In an interview with Deadline, Riverdale showrunner Roberto Aguirre-Sacasa (Chilling Adventures of Sabrina, Pretty Little Liars: Original Sin) discusses what to expect from its final season, which debuted on Wednesday. This article may contain spoilers for the season seven premiere of Riverdale.
The season six finale was a shock to fans — it essentially rebooted the entire world and took the characters back in time to the 1950s, saving them from a deadly comet. The characters, however, find themselves back in high school. Season seven picks up immediately after the events of the finale.
Aguirre-Sacasa says of the storyline: “We had come up with some scenarios, but I think it resonated with us that this was our last season, and every season we explored a different genre or had a big conceit. It felt like the worst thing we wanted to do was have our last season be running on fumes. In a different conversation, Mark Pedowitz had mentioned to John Goldwater, who’s one of the executive producers of Riverdale, how he was sort of nostalgic for when the kids were in high school. And KJ Apa, who plays Archie, had called me and said, ‘Man, remember when I was on the football team, and I was a bulldog and there were cheerleaders?’ And we were all feeling kind of nostalgic for when the characters were in high school. The problem with going back to high school is we’ve done high school. We did four seasons of them in high school.”
“As divisive as Riverdale can be, one thing that everyone delights in is every time we do a dream sequence or a fantasy sequence or flashback and we see the kids in their iconic Archie Comics 1950s outfits. For whatever reason, the 1950s is the decade most associated with Archie Comics. I remember saying that in the room, ‘What if we do go back to high school, but what if it is the 1950s?’ We started talking about that, and we started getting really, really excited. It felt that would allow us to go back to high school in a fresh way and get back to the original thesis of the show, which is that the Archie Comics present in a wholesome, innocent, all American kind of way, but that there might be some darker themes and darker issues and more primal desires and impulses roiling underneath the surface. The ‘50s is a great decade to explore that.”
He also acknowledges that the era is not as happy as it may seem: “It would have been disingenuous to erase the real struggles and the real hardships that a lot of people in the 1950s faced, especially for our queer characters and our characters of color… [In season seven] the big bad would be the 1950s and society itself — how conformist it was, how repressive it was, how homophobic it was, how racist it was, how sexist it was.”

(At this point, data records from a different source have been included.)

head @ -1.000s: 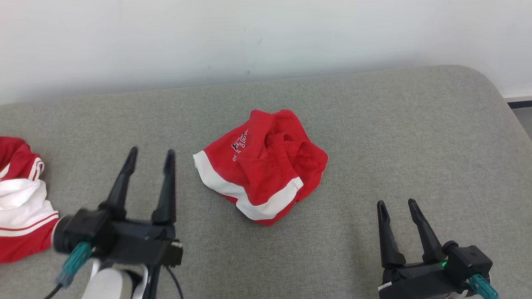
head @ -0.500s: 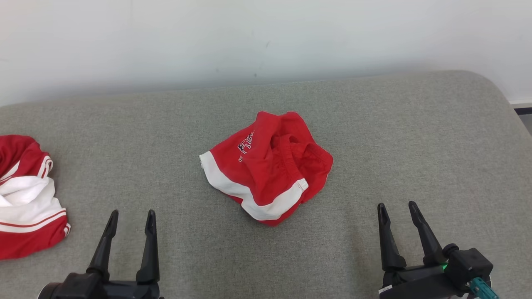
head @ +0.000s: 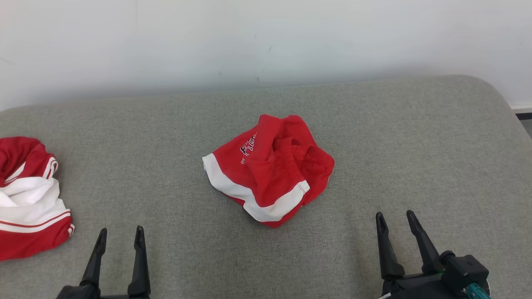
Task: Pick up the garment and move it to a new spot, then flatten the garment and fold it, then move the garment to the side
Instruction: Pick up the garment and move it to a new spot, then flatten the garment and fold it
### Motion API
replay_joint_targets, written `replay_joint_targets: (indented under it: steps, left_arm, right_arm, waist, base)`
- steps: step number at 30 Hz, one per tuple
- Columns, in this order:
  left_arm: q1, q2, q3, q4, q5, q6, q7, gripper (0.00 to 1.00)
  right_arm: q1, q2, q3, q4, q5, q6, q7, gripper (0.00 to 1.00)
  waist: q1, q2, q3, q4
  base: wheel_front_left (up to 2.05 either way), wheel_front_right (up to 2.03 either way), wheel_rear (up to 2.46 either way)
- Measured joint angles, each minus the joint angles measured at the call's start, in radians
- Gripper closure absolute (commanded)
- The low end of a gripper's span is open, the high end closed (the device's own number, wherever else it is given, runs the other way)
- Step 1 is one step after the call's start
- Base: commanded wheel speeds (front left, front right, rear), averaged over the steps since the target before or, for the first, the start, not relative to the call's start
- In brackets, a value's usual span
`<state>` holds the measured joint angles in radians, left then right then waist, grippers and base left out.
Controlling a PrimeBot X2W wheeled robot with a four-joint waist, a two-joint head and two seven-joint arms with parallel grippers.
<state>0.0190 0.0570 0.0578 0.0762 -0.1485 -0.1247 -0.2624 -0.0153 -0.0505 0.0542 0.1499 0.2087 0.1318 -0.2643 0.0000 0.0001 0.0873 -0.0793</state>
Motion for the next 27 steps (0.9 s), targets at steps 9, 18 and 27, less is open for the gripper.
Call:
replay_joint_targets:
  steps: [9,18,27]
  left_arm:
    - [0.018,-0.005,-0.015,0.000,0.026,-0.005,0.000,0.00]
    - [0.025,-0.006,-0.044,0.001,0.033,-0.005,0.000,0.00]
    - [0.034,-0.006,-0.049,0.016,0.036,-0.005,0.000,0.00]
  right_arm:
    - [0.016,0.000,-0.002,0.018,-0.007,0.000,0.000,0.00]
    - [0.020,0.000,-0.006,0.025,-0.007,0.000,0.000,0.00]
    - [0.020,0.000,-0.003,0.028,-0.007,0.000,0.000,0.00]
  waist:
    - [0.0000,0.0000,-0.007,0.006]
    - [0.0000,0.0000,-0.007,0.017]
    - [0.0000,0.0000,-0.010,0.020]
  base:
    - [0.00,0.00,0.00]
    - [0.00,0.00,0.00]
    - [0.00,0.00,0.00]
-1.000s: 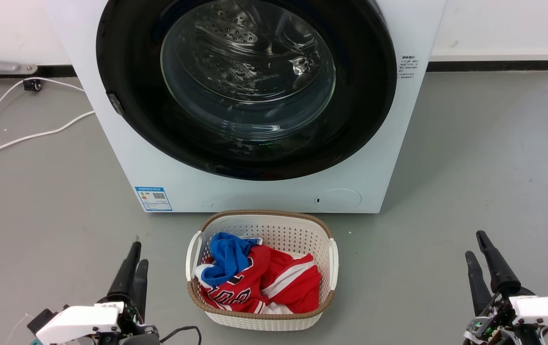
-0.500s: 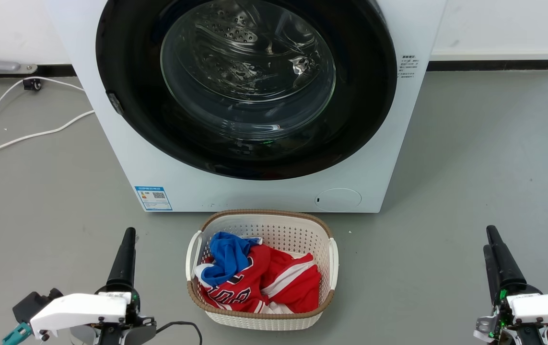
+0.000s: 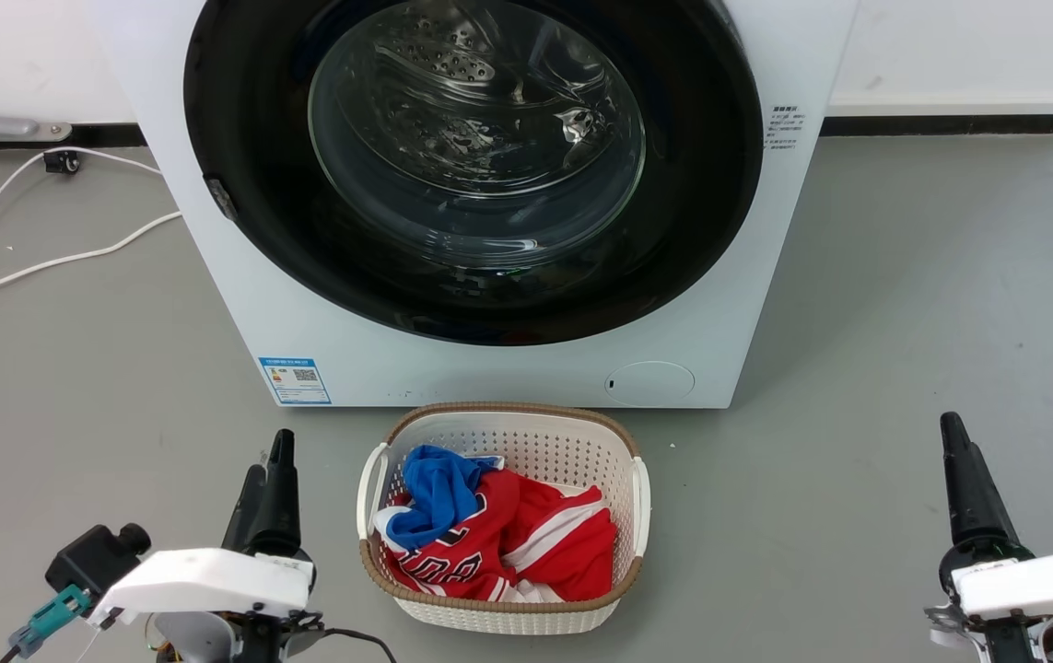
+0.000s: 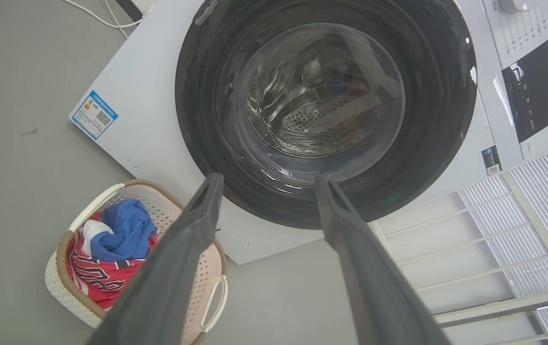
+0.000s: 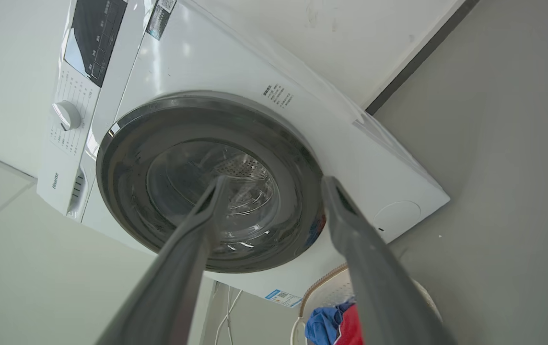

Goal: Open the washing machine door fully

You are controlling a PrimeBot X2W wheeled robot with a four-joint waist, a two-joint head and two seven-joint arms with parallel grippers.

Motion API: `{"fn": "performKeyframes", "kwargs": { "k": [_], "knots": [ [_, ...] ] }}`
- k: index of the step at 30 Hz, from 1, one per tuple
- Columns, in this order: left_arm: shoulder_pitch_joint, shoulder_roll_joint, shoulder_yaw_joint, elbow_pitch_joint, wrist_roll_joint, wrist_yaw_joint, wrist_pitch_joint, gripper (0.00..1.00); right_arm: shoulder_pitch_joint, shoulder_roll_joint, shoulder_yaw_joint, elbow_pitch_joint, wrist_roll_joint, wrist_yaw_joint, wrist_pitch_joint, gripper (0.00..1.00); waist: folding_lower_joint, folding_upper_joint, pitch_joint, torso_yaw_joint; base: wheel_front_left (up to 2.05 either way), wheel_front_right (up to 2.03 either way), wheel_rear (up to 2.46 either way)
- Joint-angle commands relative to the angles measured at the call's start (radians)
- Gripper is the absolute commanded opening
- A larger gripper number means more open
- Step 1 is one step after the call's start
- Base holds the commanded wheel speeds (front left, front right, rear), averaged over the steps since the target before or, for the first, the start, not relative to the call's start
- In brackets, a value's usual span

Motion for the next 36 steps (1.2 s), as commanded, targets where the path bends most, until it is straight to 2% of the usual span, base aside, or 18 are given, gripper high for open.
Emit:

His words prove to be true as the premiere focuses on the murder of 14-year-old Emmett Till. Tabitha, played by Erinn Westbrook (The Resident, 10 Days), and Toni, played by Vanessa Morgan (The Latest Buzz, My Babysitter’s A Vampire), return to Riverdale after witnessing a trial in Mississippi where Till’s murderers were acquitted. While the news makes no waves at the high school, the protagonists are determined to bring awareness to the issue, and they start by reading esteemed poet Langston Hughes’ Mississippi — 1955 during the school’s announcements.
Aguirre-Sacasa adds: “Originally we were going to pick up with the death of James Dean and we do a little bit. But around the same time that James Dean died, there was the trial of Emmett Till’s murderers, where they got acquitted. They were within weeks of each other. Two very, very different stories, one of which was completely covered in the mainstream press, and one of which was not covered in the mainstream press. One everyone wanted to talk about and one people didn’t want to talk about unless it was in the Black press. It felt like if we were saying that Riverdale High had recently been integrated, there’s no way that our characters of color, Toni and Tabitha especially, who are so socially conscious and so outspoken, wouldn’t be talking about what happened with Emmett Till’s murderers at that trial. So it felt like that was a way to get into the season and start exploring those issues and thematics head on.”

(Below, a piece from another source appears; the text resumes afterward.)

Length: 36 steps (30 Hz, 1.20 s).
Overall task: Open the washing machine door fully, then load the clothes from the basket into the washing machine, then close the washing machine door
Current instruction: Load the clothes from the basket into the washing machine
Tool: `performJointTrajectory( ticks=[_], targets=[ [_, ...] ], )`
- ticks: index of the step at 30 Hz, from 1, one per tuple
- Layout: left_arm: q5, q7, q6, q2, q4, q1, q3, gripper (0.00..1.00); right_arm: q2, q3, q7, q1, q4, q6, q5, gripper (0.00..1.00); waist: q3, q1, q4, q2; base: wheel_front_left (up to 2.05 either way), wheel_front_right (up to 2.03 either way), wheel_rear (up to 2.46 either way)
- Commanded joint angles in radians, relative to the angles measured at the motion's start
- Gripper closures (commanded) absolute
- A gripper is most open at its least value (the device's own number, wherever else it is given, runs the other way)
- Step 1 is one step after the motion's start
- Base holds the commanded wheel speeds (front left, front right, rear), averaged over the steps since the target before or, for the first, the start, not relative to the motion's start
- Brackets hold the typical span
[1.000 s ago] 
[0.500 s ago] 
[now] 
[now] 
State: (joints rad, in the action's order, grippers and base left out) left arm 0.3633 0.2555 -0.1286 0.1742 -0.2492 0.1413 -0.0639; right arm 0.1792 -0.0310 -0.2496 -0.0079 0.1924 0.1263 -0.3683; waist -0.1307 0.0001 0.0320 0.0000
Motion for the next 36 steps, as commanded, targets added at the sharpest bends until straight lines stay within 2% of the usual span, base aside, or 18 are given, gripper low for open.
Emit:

It is also revealed that Jughead, portrayed by Cole Sprouse (Five Feet Apart, Big Daddy), is the only one who remembers what happened before everyone was sent to the ‘50s. His memory is soon erased, however, after a version of Tabitha warns him that he must save the town. He manages to write himself a message before the memory wipe — “Bend toward justice.”
“Regarding Jughead, we felt like because Jughead was the character most associated with the multiverse and with Tabitha, in Season 6, it felt like if anyone was would retain their memory, at least for a while, it would be Jughead,” says Aguirre-Sacasa of the decision to give Jughead the task.
The producer was rather vague about what comes next in the season: “[The characters will] all be pushing against these monoliths that are generational, that are societal, that are cultural, that are political. They’re all, in their own storylines and separately and together, pushing against that. Not just for each other but for their friends. In Episode 1, the idealized 1950s comes face-to-face with some really, really dark, disturbing truths about the 1950s. That starts all of our characters having a conversation. I think as Jughead says in his monologue, [a conversation] that many people weren’t having. That conversation will hopefully blossom into actions and then turn into either a quiet or a not-so-quiet revolution.”
Riverdale airs every Wednesday at 9 p.m. EST on The CW.